Begin with the first line of the listing and quote every line through the one containing "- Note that"; give only those lines.

--- --- ---

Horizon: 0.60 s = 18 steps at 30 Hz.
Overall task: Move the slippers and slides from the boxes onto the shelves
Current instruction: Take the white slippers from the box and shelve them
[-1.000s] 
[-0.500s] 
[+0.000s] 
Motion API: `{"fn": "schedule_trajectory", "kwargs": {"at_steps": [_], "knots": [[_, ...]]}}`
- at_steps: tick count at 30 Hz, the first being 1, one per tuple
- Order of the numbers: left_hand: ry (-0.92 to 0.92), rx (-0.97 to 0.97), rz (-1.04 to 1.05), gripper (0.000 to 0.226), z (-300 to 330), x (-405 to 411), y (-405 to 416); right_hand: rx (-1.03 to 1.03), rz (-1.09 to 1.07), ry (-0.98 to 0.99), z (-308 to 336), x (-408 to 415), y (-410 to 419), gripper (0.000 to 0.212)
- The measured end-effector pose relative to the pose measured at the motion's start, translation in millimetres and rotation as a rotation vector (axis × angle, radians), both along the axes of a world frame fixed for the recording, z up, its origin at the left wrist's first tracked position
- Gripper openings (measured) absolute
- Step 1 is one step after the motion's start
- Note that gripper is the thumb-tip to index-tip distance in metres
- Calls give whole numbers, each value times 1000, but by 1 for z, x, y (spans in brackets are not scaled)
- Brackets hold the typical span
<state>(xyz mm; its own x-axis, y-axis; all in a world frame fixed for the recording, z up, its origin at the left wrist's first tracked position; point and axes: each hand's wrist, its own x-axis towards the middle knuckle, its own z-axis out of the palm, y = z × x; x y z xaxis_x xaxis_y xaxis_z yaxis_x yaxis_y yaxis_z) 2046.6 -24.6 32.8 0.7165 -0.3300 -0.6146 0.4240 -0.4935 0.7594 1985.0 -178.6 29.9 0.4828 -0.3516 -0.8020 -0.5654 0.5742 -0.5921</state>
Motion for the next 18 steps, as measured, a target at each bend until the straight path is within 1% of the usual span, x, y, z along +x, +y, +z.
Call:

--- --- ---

PROBLEM SOLUTION |
Horizon: 0.60 s = 18 steps at 30 Hz.
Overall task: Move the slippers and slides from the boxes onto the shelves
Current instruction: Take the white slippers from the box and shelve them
[-1.000s] 
[-0.500s] 
[+0.000s] 
Motion API: `{"fn": "schedule_trajectory", "kwargs": {"at_steps": [_], "knots": [[_, ...]]}}`
- at_steps: tick count at 30 Hz, the first being 1, one per tuple
- Order of the numbers: left_hand: ry (-0.92 to 0.92), rx (-0.97 to 0.97), rz (-1.04 to 1.05), gripper (0.000 to 0.226), z (-300 to 330), x (-405 to 411), y (-405 to 416); right_hand: rx (-1.03 to 1.03), rz (-1.09 to 1.07), ry (-0.98 to 0.99), z (-308 to 336), x (-408 to 415), y (-410 to 419), gripper (0.000 to 0.212)
- The measured end-effector pose relative to the pose measured at the motion's start, translation in millimetres and rotation as a rotation vector (axis × angle, radians), both along the axes of a world frame fixed for the recording, z up, its origin at the left wrist's first tracked position
- Gripper openings (measured) absolute
- Step 1 is one step after the motion's start
- Note that gripper is the thumb-tip to index-tip distance in metres

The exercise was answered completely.